ハーフ☆ブラザー 突然出てきた弟に溺愛されてます!
血を吐くような、苦しげなうめきだった。大地の心痛を思うと、言葉が見つからなかった。

だけど私は、あえて口を開いた。

「大地……それとこれとは、違うんじゃない?
父さんは……まぁ確かに抜けててアレだけど。でも、大地のお母さんのこと、好きだったと思うし……」
「好きなら、(ゆる)されてしまうの?」
「いや、赦す赦さないの問題じゃなくて……。
あー、もうっ。とにかく、話は別だよ。少なくとも父さん達は、血は繋がってないでしょ?」
「違わない。同じだよ。どっちも、社会的にも倫理的にもタブーだっていうのが、社会通念だもの。赦されない、ことなんだ。
その結果として僕がいるのに……そういう理由で僕を拒むのは、僕の存在自体を拒絶してるのと、同じだよ。
だったら、僕を……僕自身を嫌いだって、言ってよ。姉弟だからダメだなんて言わないで、僕のことが好みじゃないからイヤなんだって……そう、言ってよ……!!」
「大地……」

さっきの痛々しい表情(かお)をした大地を抱きしめて、今の大地を受け入れてあげないのは矛盾しているのだろうか。

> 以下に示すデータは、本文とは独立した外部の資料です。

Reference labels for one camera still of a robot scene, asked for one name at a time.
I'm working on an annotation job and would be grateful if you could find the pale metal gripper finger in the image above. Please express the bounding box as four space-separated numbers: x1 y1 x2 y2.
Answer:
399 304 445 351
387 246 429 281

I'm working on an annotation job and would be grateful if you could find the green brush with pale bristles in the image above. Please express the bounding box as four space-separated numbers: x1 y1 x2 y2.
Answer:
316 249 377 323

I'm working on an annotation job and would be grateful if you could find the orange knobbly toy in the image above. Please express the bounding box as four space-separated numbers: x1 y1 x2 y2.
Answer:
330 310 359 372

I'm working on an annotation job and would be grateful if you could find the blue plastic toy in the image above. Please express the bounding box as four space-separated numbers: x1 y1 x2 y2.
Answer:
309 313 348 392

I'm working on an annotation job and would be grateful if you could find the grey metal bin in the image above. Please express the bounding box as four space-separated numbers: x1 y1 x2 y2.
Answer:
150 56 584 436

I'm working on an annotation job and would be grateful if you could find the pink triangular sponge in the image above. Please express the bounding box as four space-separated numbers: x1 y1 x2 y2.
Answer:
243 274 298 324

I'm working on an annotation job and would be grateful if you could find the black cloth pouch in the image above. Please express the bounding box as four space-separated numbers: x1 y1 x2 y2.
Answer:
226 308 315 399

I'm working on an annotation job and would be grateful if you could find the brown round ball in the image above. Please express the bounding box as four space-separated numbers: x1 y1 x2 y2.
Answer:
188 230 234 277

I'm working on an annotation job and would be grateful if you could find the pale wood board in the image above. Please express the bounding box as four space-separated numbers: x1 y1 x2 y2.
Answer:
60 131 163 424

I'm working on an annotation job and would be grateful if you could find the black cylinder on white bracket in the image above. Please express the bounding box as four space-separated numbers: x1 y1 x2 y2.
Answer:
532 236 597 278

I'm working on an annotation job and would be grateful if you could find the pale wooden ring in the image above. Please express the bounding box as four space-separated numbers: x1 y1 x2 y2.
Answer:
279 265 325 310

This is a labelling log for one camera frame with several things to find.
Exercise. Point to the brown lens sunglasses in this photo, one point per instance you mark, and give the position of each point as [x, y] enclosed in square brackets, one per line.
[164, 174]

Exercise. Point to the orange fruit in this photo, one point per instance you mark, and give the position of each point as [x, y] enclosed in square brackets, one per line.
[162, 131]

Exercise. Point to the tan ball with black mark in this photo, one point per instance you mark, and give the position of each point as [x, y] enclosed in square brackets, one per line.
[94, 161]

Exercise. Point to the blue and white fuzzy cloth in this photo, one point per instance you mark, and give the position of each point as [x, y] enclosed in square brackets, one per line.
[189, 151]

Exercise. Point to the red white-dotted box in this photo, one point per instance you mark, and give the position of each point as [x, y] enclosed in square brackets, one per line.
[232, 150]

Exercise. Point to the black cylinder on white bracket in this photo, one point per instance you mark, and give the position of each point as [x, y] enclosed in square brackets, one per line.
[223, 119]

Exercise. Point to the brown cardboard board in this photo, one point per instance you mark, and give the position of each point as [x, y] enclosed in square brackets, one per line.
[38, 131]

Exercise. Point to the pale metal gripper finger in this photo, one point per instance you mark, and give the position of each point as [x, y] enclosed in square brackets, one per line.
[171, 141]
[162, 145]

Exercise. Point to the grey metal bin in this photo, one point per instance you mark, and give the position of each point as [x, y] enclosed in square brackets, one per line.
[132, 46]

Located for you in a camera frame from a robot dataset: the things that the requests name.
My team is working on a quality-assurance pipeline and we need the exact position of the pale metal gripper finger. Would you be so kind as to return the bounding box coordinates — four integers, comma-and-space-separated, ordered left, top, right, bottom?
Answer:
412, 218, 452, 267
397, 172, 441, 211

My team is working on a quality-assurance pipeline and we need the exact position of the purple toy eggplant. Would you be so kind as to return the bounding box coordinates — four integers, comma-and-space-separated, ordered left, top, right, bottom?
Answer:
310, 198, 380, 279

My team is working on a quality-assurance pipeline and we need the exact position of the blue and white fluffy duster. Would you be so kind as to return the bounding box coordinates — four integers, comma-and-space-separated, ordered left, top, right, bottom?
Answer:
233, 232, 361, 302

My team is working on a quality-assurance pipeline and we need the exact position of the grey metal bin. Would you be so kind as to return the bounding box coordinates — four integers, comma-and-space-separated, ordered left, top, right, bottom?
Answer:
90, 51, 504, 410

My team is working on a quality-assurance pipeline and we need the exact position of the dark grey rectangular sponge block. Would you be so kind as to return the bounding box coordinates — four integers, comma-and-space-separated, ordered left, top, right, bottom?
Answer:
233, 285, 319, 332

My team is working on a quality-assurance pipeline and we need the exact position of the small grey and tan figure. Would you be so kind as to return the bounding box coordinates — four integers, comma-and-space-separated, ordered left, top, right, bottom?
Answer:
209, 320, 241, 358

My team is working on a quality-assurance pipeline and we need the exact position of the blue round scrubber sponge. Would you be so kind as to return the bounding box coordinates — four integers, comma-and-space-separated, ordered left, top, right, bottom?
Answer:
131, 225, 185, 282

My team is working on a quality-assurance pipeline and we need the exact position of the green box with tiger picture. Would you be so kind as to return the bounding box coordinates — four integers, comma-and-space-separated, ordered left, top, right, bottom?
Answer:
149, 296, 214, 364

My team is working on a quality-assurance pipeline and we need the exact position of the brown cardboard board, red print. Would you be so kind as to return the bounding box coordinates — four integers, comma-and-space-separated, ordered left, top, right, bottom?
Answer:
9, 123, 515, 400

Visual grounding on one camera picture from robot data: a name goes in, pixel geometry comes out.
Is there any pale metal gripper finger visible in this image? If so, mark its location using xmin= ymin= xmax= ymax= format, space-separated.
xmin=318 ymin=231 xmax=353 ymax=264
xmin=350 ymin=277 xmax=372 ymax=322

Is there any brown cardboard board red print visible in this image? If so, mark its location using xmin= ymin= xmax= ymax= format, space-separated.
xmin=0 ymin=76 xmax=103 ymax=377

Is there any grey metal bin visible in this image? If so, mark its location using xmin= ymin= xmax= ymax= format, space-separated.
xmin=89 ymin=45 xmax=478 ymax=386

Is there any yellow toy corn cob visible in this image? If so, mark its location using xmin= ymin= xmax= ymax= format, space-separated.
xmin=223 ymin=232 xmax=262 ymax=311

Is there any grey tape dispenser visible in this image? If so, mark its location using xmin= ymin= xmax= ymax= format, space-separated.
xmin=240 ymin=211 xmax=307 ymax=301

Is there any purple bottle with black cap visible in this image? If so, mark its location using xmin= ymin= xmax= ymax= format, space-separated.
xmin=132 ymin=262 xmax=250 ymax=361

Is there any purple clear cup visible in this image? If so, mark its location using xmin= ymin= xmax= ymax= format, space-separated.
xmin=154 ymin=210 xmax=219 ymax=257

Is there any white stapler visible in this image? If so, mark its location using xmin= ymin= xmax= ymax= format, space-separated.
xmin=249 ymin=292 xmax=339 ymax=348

あの抱擁(ほうよう)は、ただの同情で、ほどこしだって。
だから、身体を求められても……愛情を求められても困るって、そう言えば、良いの? ───本当に?

子供っぽいのに、妙に大人で。甘えた口調のわりに、言っていることは、嫌になるほど正論で。
いつも楽しそうに笑っているのに、底知れぬ……何か、暗いものを抱えている。